WORK INSTRUCTION ▸ For the entries that follow, retype exactly the lines from the one containing "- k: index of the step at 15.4" to the one containing "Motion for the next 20", inclusive, and only those. Images stay out of the copy.

DATA RECORDS ▸
⁂
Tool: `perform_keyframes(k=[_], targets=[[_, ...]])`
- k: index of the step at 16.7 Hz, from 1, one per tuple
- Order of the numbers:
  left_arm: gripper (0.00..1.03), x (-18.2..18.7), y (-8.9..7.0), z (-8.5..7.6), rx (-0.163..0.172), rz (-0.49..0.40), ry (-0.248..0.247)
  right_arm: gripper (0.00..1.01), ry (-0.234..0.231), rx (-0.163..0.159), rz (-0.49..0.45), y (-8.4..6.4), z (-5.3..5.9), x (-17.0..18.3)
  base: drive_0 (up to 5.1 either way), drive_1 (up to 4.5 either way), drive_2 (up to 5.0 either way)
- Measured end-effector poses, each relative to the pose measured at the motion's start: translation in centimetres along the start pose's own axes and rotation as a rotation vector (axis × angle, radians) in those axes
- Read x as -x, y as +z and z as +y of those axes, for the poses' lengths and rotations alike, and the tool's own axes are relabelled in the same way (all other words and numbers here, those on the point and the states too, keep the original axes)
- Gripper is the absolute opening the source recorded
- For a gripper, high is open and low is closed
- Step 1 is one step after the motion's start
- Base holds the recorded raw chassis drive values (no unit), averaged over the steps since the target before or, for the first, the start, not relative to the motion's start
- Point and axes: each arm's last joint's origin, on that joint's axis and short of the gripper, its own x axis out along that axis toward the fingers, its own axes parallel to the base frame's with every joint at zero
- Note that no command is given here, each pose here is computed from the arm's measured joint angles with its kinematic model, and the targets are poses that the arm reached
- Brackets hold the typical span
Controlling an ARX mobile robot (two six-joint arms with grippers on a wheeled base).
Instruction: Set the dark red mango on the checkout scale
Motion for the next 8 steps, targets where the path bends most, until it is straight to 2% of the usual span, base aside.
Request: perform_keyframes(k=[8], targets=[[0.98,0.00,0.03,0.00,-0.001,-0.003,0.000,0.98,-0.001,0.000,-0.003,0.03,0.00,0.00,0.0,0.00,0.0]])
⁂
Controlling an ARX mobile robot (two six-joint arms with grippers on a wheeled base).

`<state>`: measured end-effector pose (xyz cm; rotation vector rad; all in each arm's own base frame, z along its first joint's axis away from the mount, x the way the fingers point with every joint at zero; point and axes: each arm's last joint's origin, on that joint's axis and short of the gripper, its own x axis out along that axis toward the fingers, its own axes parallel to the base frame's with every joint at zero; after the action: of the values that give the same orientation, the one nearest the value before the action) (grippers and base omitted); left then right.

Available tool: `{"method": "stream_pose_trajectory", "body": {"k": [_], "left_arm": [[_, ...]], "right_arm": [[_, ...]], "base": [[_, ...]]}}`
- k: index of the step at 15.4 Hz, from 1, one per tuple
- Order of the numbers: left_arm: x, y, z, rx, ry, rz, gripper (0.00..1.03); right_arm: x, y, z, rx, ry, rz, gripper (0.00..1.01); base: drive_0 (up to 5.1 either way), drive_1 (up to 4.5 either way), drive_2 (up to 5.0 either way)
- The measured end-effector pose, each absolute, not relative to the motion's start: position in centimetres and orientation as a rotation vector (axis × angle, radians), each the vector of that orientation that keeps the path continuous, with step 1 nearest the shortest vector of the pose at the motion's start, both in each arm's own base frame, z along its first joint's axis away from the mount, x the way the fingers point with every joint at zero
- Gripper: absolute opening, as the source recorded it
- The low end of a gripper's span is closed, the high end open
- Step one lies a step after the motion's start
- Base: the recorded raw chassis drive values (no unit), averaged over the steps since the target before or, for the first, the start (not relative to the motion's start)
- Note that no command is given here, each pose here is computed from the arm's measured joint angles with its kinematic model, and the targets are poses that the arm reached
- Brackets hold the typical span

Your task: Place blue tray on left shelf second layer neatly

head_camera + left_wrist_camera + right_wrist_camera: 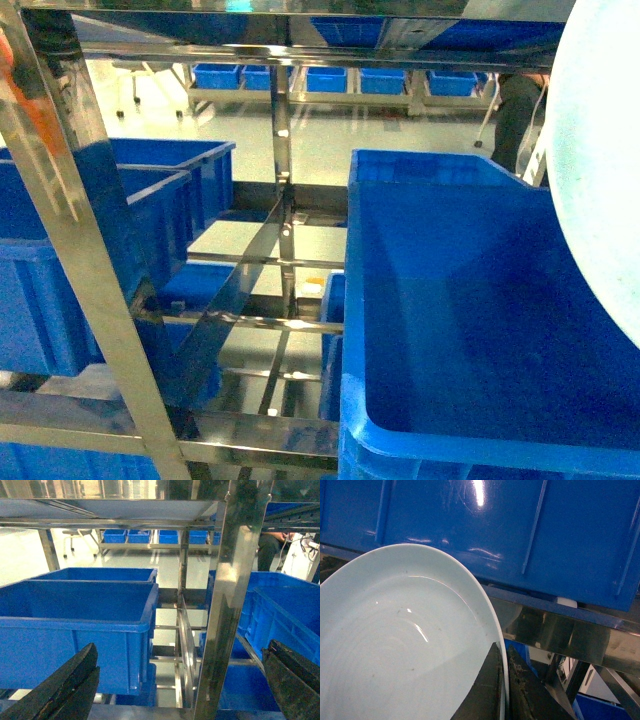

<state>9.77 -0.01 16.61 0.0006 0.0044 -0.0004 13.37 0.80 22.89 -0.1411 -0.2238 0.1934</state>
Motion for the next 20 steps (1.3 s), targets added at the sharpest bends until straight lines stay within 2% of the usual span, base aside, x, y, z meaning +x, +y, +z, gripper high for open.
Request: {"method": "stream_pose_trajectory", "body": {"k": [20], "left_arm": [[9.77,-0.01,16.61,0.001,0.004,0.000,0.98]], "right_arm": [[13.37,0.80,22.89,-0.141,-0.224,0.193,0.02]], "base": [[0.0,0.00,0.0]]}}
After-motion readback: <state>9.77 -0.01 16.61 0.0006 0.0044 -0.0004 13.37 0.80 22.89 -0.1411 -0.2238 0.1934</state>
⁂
REPLY TO THE TASK ▸
- k: index of the step at 15.4 Hz, from 1, one per tuple
- Order of the numbers: left_arm: x, y, z, rx, ry, rz, gripper (0.00..1.03); right_arm: x, y, z, rx, ry, rz, gripper (0.00..1.01); base: drive_0 (up to 5.1 either way), drive_1 (up to 4.5 either way), drive_2 (up to 5.0 either way)
- The measured end-effector pose, each absolute, not relative to the motion's start: position in centimetres and orientation as a rotation vector (axis × angle, radians), each the vector of that orientation that keeps the path continuous, with step 1 nearest the shortest vector of the pose at the motion's start, both in each arm's own base frame, z along its first joint's axis away from the mount, x the way the fingers point with every joint at zero
- Gripper: absolute opening, as the source recorded it
- The low end of a gripper's span is closed, the high end open
- Step one lies a step after the motion's start
- Base: the recorded raw chassis drive values (no unit), averaged over the steps since the target before or, for the first, the start (not relative to the motion's start)
- Note that no command is given here, each pose here is computed from the arm's measured joint angles with its kinematic model, and the targets are poses that the arm reached
- Brackets hold the typical span

Your task: Place blue tray on left shelf second layer neatly

head_camera + left_wrist_camera + right_wrist_camera: 

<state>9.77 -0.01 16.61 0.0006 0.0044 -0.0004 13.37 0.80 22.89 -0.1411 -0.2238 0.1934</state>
Motion for the next 20 steps (1.3 s), targets added at the sharpest bends until straight lines stay within 2% of the usual span, base aside, x, y, z meaning +x, +y, +z, gripper high for open.

Nothing further is required of the output.